Clark got so famous and so iconic and is a marketing dream mainly because of how she plays. Nobody in women's basketball shoots from that far out so well and never has. The white thing is only a novelty, much like Woods being black was a novelty, but mainly only at first. After a while, he stayed iconic because of how good he was - and mainly for how long he hit the ball off the tee.
Hill and other media members seem to think Clark is the first great white women's basketball player to come around. But there have been many other great white women's basketball players - Kelsey Plum, Sue Bird, Diana Taurasi, Nancy Lieberman, Sabrina Ionesca, Breanna Stewart. And none of them created a Caitlin-like frenzy. So, maybe it's just CLARK, not her COLOR.
And if USC's JuJu Watkins, who is black, continues to score on Clark's level over the next year or so, she will likely become just as iconic as Clark, if not more, with Jemele Hill and many others like-minded media members carrying that flag.
It's About Talent, Not Color
The great thing about sports is, if the athlete is really great and stays great, people put what color he or she is on the back burner. Maybe one day, Jemele Hill and Nicole Melton and Jay Williams and Antonio Brown and some white media members as well, will do the same.
And if the athlete or the team that athlete is on suddenly dips in production, people will turn them off.

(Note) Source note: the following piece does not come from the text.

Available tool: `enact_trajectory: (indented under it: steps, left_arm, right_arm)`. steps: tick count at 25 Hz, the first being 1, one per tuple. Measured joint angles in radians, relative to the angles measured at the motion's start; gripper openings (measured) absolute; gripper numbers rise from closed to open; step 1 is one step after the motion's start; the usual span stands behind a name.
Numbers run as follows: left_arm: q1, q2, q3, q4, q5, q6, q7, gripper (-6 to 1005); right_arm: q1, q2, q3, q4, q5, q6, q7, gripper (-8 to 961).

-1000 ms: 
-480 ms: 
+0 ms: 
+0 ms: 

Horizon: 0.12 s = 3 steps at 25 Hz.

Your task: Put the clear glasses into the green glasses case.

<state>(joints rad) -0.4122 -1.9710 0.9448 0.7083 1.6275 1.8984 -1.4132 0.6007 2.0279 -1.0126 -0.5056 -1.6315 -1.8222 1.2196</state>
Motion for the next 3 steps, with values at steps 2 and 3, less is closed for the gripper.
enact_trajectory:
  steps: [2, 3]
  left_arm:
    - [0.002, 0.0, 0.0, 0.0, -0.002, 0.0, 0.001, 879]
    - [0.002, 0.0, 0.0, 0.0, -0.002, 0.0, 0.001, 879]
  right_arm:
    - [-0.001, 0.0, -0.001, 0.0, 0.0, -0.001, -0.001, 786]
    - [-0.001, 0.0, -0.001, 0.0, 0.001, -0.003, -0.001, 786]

That's what is happening to Caitlin Clark now. Not as many people of all colors are watching. So I guess, all those supposed white racists who were watching her so much because she's white and are now switching channels, maybe they're not racists.

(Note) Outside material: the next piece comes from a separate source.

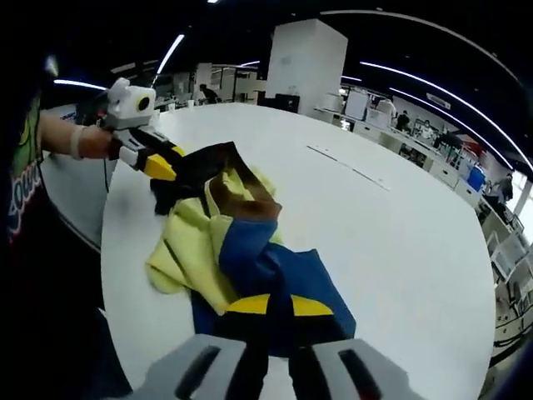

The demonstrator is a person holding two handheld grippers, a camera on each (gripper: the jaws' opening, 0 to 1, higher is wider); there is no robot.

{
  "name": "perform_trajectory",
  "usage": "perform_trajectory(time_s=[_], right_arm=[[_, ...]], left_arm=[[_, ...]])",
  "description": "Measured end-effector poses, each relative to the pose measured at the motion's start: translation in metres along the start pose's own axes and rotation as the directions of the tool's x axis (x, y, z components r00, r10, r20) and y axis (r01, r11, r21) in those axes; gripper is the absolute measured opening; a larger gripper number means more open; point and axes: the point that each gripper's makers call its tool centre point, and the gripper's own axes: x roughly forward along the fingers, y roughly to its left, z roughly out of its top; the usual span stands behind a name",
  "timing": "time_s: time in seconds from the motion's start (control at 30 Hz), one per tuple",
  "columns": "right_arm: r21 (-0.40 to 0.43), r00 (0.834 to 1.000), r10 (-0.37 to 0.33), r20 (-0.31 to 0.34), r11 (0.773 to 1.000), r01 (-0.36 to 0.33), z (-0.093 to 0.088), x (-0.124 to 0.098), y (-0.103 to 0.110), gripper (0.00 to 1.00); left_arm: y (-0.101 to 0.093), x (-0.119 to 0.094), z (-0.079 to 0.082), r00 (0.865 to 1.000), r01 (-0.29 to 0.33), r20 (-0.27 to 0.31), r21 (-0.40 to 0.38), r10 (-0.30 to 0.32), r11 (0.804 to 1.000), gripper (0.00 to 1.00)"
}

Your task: Fold the garment on the visible template until the final outline fits inside the template.

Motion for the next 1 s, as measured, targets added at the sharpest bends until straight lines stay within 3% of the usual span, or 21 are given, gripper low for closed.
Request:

Maybe America watched Caitlin Clark so much on television and in person in college because she was so uniquely great, and Iowa was really good. The Indiana Fever is 0-4, and the novelty may soon be over.
Maybe the TV ratings and attendance will continue to decrease for Clark's WNBA games because the Indiana Fever is not a good team, and because of that and more competition, Caitlin won't shine as much as she did at Iowa.
It's pretty black and white. It doesn't matter what color you are in sports. You just have to be great.